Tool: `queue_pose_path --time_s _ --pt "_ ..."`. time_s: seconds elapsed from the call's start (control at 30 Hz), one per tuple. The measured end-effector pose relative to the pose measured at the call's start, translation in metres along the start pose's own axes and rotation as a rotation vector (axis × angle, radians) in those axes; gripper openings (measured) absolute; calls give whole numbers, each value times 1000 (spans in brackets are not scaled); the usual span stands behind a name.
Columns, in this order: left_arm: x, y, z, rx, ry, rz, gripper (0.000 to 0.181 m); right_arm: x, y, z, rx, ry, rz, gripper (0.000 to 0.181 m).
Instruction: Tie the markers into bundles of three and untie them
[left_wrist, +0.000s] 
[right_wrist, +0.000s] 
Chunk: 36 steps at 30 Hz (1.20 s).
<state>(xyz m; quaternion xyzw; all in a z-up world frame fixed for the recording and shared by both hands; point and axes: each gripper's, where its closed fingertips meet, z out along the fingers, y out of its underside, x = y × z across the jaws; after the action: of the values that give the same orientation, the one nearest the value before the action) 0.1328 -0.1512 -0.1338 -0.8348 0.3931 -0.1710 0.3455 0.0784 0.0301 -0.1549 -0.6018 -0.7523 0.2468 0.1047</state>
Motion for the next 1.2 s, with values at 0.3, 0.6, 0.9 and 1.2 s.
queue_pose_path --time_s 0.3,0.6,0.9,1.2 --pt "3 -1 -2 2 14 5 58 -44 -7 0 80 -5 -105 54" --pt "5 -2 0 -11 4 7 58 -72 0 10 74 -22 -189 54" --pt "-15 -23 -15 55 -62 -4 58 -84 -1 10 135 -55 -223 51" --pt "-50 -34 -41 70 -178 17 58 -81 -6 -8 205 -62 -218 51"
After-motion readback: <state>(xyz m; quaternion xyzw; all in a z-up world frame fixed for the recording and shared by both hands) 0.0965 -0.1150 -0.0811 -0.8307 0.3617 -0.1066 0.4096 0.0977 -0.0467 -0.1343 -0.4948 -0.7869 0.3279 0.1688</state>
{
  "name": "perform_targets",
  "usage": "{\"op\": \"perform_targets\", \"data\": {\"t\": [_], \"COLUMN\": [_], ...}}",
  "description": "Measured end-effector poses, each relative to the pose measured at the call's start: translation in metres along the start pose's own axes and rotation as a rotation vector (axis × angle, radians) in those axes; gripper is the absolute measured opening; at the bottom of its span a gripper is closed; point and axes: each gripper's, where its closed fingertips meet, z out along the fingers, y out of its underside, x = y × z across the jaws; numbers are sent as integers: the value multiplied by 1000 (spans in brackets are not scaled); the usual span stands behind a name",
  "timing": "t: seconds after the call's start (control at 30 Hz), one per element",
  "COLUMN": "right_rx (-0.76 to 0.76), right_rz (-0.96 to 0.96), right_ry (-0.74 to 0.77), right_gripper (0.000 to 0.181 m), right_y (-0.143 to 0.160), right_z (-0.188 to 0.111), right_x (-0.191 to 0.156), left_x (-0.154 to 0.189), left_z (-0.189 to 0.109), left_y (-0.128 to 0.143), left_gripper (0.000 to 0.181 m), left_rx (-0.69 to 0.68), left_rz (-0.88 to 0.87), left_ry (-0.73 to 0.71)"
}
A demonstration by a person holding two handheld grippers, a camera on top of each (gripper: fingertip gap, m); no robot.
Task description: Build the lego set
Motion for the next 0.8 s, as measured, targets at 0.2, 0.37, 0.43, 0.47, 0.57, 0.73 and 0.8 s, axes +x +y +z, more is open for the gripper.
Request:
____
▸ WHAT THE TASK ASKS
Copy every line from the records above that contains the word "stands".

▸ RESPONSE
Tool: `queue_pose_path --time_s _ --pt "_ ..."`. time_s: seconds elapsed from the call's start (control at 30 Hz), one per tuple. The measured end-effector pose relative to the pose measured at the call's start, translation in metres along the start pose's own axes and rotation as a rotation vector (axis × angle, radians) in those axes; gripper openings (measured) absolute; calls give whole numbers, each value times 1000 (spans in brackets are not scaled); the usual span stands behind a name.
  "description": "Measured end-effector poses, each relative to the pose measured at the call's start: translation in metres along the start pose's own axes and rotation as a rotation vector (axis × angle, radians) in those axes; gripper is the absolute measured opening; at the bottom of its span a gripper is closed; point and axes: each gripper's, where its closed fingertips meet, z out along the fingers, y out of its underside, x = y × z across the jaws; numbers are sent as integers: the value multiplied by 1000 (spans in brackets are not scaled); the usual span stands behind a name",

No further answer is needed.